The percentage reflects a study based on 100 years of stock market data. In 16 out of the past 20 presidential elections, the formula successfully predicted the winning president. In three of the elections where it did not, third-party candidates played a significant role, and the fourth took place during the Great Depression. 

A similar statistic that economists examine is called the Presidential Election Cycle, a model that compares the economy's condition with the corresponding years of a particular president's term. "In general, there's a four year pattern," Herman says. "In the first two years after a president is elected, whether it's first term in office or second term, the stock market doesn't do as well." From there, the market picks up, with the third year being the strongest.

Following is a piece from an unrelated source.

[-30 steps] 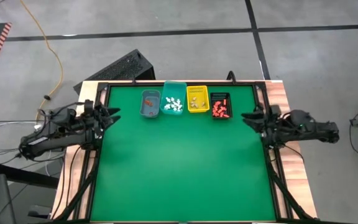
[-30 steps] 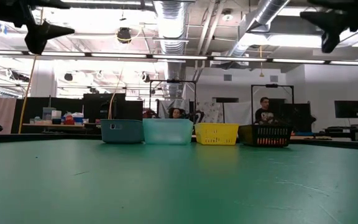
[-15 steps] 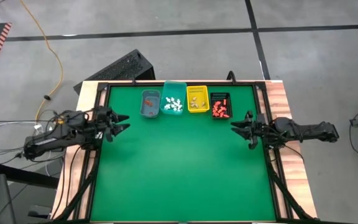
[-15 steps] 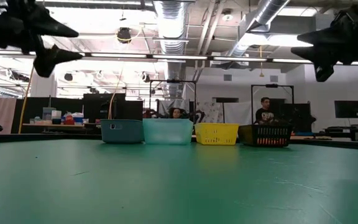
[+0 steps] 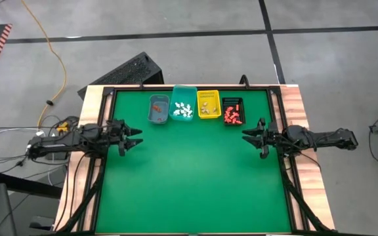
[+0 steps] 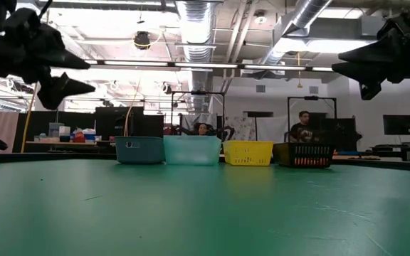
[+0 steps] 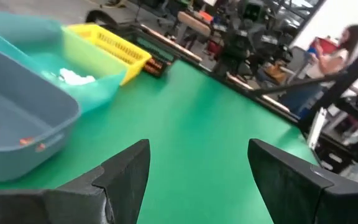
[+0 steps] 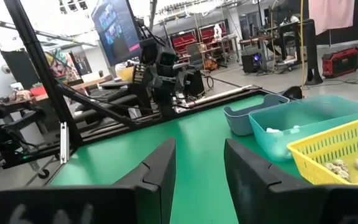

In fact, no losses have been reported in the Dow Jones Industrial Average in that third year since 1939. 

"The belief is that maybe in his first two years, the president is trying to push through those proposals, those policies, maybe there's a war starting. There's something that's going on that has investors nervous — change," Herman says. "Then you get to the third year and they think, 'Oh, I've got to get re-elected, so I'm going to try and push through initiatives that stimulate the economy, help business, help consumers, help voters." 

There is also a correlation between party lines in Congress, the party of the sitting president, and the health of the stock market. "A Democratic president with a Republican [majority] in both houses is usually the best for the stock market," Herman says. "The worst is a Democratic president with a Democratic Congress."